HEAVY USERS OF cocaine are likely to have “significant abnormalities” in their brains, according to a new study.

Researchers found that people addicted to cocaine showed a marked decrease in the “grey matter” of their frontal lobes during brain scans, the Guardian reports. The frontal lobes are responsible for many key brain functions including decision-making and memory. Karen Ersche of the University of Cambridge, who led the research, said:  “We found significant abnormalities in the brains of the cocaine users.” She added that the longer a person had been using cocaine, the more their attention span was affected.

Neuroscientists  had scanned the brains of 60 people addicted to cocaine and compared them to scans of 60 non-cocaine-users. They also found that the ‘reward centres’ of the brain were enlarged in addicts, which could point to a relationship between neural composition and addiction.

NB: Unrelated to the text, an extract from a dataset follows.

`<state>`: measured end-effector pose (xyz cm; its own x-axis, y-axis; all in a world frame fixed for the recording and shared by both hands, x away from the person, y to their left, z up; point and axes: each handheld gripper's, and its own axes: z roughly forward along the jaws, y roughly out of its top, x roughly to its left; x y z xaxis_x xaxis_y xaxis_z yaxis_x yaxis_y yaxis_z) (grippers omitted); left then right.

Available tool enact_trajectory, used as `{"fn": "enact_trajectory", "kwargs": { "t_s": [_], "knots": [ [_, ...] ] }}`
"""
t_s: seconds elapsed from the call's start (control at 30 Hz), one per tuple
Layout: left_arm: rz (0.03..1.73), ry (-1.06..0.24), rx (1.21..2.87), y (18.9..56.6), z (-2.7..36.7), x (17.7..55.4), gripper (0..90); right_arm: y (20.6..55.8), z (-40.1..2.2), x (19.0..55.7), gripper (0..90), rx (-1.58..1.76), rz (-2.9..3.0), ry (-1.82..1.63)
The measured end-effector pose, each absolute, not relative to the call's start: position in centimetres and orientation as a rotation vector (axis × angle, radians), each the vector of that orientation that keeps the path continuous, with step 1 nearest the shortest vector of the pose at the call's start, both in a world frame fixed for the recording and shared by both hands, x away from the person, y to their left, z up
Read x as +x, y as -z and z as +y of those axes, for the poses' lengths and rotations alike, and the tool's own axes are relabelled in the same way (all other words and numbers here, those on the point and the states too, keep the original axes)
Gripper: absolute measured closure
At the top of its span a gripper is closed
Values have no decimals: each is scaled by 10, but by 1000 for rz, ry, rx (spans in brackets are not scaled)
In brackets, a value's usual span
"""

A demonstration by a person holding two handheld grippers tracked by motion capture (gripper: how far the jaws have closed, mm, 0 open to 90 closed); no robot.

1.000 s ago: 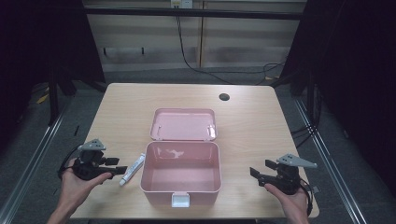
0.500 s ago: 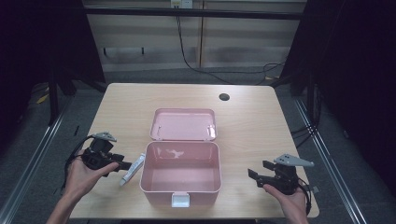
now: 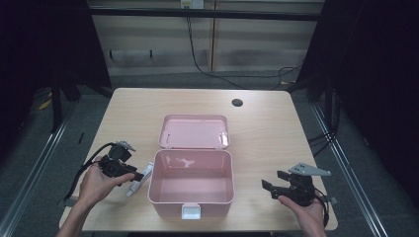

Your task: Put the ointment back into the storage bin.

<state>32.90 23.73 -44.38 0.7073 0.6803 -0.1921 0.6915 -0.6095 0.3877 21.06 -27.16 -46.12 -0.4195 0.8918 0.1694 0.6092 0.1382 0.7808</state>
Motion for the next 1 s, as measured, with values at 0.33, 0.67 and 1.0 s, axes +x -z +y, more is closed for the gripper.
{"fn": "enact_trajectory", "kwargs": {
  "t_s": [0.33,0.67,1.0],
  "knots": [
    [1095,52,2537,460,233,334,589,461,-270,210,268,1442,2097,-1172],
    [1108,89,2568,468,230,338,584,462,-269,211,268,1434,2107,-1172],
    [1117,29,2593,468,225,336,679,462,-269,211,267,1435,2113,-1174]
  ]
}}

Meanwhile, a separate study found that users of the drug may be suffering ‘silent’ heart damage, which causes no outward symptoms. Researchers who examined 30 long-term cocaine users found that 83 per cent had structurally damaged their hearts and 47 per cent had swelling in one ventricle. Despite this, heart function was normal in all those tested, according to US News and World Report.

Some 73 per cent of the subjects, who had been using cocaine heavily for an average of 12 years, had scarring to the heart – possibly due to an unnoticed heart attack, or damage from toxicity.